== The task ==
Search the data for the word "apart" and copy each line that has it.

== Saved entries ==

------------------------------------------------

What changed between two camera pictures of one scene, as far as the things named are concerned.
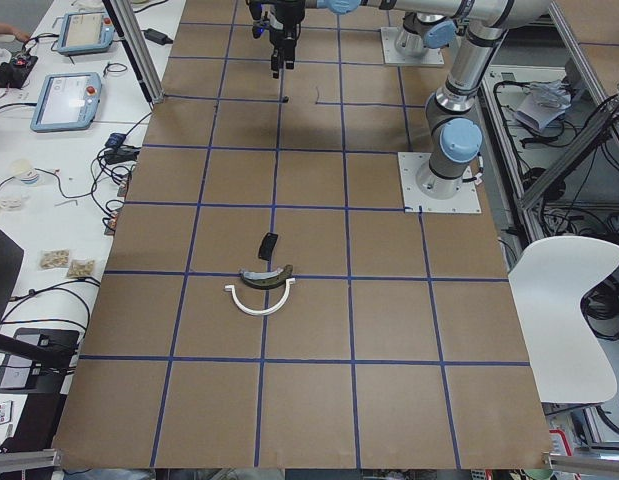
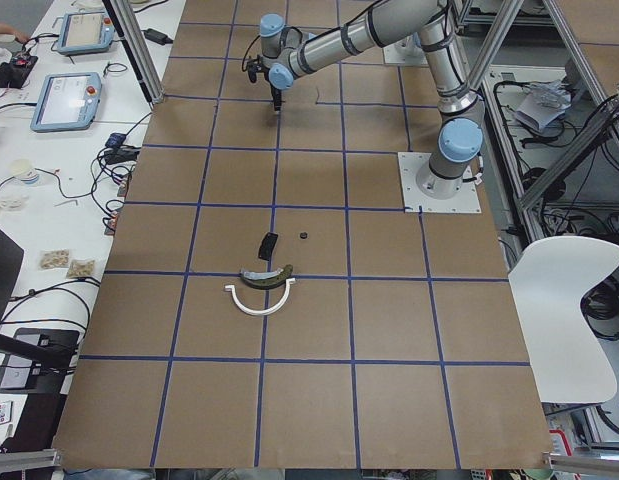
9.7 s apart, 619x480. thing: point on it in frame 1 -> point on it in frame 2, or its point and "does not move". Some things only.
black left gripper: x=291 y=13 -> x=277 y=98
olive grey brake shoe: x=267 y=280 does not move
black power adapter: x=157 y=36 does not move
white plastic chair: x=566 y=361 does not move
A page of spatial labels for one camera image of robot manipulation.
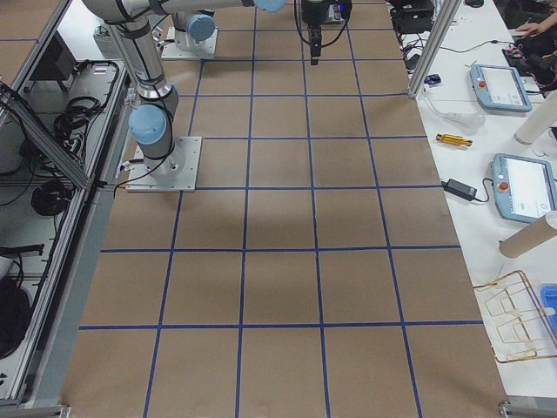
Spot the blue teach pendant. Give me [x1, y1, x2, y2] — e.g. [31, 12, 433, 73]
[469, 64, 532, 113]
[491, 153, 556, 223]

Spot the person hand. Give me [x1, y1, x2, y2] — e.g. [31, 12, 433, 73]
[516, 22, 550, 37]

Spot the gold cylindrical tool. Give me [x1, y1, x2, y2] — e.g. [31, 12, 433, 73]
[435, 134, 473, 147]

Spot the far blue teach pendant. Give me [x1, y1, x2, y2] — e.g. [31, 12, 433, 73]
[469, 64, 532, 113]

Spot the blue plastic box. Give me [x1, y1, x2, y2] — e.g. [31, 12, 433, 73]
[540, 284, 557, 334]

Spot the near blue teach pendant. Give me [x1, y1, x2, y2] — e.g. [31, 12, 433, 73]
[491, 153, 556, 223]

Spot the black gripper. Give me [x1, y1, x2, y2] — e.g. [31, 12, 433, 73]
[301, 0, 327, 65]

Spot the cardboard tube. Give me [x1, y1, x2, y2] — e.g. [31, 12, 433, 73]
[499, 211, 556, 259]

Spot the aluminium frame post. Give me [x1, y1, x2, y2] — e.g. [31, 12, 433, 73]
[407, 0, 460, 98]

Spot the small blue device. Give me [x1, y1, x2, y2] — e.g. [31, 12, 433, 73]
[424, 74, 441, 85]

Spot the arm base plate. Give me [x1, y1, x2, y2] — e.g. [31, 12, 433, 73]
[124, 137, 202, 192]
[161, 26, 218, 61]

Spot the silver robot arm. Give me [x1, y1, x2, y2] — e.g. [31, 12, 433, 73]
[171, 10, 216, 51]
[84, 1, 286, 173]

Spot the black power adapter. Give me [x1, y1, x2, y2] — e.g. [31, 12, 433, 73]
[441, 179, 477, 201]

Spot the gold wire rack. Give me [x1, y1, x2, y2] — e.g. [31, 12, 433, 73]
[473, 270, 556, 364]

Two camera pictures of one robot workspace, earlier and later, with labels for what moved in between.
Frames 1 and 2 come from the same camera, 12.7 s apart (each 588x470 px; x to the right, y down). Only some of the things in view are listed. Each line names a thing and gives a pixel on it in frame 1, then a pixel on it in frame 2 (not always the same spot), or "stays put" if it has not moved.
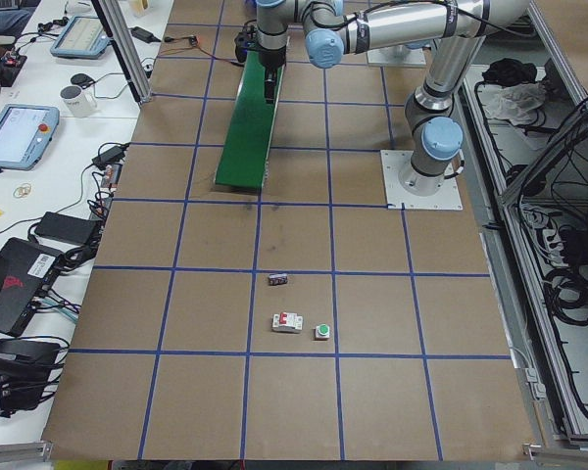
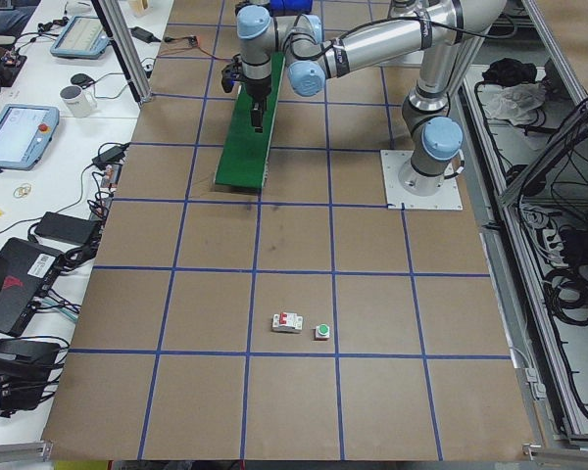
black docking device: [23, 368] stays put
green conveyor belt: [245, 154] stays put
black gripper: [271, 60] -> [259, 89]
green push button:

------------------------------------------------

== Exercise output ==
9.7 s apart, 619x480. thing: point on it in frame 1 -> point on it in frame 2, or its point and "does not move". Some things only.
Frames 1 and 2 come from the same camera, 12.7 s apart (each 588x470 px; x to the right, y down). Only some of the things in view are listed. Each line names a thing and gives a pixel on it in frame 1, then a pixel on it in frame 2 (not always the same spot), or "stays put" if it has not moved.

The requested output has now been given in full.